┌─ Information shown

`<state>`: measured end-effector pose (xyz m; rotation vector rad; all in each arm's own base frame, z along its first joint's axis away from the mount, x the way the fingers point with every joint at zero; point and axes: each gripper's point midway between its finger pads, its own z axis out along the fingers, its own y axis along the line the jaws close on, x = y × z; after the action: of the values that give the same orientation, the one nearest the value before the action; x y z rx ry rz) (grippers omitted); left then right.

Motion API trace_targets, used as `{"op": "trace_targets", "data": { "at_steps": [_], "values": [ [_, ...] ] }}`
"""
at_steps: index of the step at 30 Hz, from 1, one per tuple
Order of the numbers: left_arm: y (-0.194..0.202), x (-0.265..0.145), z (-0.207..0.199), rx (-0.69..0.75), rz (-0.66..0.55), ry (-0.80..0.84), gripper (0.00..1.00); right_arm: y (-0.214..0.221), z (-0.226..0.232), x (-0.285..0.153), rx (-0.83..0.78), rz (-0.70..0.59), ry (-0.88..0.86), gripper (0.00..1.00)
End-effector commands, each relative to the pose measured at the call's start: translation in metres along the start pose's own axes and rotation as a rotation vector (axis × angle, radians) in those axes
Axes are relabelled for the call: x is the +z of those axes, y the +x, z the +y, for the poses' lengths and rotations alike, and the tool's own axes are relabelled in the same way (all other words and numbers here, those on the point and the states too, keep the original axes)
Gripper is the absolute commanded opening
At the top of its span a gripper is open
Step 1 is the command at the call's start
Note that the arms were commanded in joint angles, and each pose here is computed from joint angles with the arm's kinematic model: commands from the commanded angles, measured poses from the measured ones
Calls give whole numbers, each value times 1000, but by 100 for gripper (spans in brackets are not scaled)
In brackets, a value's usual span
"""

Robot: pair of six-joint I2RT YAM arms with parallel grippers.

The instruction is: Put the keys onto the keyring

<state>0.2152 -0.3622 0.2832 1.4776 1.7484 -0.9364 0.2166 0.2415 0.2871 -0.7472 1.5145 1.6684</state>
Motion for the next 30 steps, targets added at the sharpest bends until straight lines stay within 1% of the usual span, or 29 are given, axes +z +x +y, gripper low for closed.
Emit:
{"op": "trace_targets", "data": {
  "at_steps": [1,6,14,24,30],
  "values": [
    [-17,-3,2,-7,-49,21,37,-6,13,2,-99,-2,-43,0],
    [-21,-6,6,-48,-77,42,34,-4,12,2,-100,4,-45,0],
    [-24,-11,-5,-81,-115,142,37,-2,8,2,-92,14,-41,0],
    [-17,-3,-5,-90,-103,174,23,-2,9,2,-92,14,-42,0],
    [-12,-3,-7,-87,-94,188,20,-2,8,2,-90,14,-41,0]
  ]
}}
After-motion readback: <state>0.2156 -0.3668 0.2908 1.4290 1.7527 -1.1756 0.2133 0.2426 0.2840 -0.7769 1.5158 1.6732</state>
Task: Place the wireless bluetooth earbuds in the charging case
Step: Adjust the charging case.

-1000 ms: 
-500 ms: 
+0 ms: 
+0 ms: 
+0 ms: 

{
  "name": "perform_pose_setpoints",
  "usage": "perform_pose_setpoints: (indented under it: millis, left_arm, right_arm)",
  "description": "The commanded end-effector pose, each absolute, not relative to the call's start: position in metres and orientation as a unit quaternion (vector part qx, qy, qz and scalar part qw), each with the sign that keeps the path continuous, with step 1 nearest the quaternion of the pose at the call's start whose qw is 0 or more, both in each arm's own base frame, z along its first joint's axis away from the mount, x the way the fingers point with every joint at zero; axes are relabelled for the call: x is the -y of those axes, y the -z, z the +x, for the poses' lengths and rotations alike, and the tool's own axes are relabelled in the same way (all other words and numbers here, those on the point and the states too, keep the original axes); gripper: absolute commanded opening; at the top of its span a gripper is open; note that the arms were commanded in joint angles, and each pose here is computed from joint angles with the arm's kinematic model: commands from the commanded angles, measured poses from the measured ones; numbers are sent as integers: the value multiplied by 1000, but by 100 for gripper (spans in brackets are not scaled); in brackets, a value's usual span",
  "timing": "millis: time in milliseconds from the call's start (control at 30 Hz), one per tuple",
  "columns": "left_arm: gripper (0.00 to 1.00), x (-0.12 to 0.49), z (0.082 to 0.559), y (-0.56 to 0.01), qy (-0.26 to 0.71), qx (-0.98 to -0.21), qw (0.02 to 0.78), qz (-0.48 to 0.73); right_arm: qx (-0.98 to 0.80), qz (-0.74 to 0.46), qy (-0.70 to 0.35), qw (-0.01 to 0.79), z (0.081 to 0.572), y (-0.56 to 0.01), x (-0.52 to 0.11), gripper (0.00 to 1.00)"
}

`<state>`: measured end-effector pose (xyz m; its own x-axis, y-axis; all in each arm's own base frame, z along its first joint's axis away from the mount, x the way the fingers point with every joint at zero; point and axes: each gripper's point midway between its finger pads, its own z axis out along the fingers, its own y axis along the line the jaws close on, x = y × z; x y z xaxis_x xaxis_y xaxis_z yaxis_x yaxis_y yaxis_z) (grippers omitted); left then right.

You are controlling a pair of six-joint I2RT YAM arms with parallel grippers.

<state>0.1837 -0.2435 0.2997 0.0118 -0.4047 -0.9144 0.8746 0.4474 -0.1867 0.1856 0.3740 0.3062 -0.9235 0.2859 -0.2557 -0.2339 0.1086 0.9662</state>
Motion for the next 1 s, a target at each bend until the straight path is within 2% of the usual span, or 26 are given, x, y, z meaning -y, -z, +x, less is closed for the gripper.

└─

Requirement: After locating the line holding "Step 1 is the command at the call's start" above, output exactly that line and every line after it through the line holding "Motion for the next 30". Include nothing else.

Exercise answer:
Step 1 is the command at the call's start
Note that the arms were commanded in joint angles, and each pose here is computed from joint angles with the arm's kinematic model: commands from the commanded angles, measured poses from the measured ones
Calls give whole numbers, each value times 1000, but by 100 for gripper (spans in brackets are not scaled)
In brackets, a value's usual span
"""

Robot: pair of six-joint I2RT YAM arms with parallel grippers.

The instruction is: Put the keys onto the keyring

<state>0.2152 -0.3622 0.2832 1.4776 1.7484 -0.9364 0.2166 0.2415 0.2871 -0.7472 1.5145 1.6684</state>
Motion for the next 30 steps, targets added at the sharpest bends until straight lines stay within 1% of the usual span, or 29 are given, axes +z +x +y, gripper low for closed.

No further work is required for this exercise.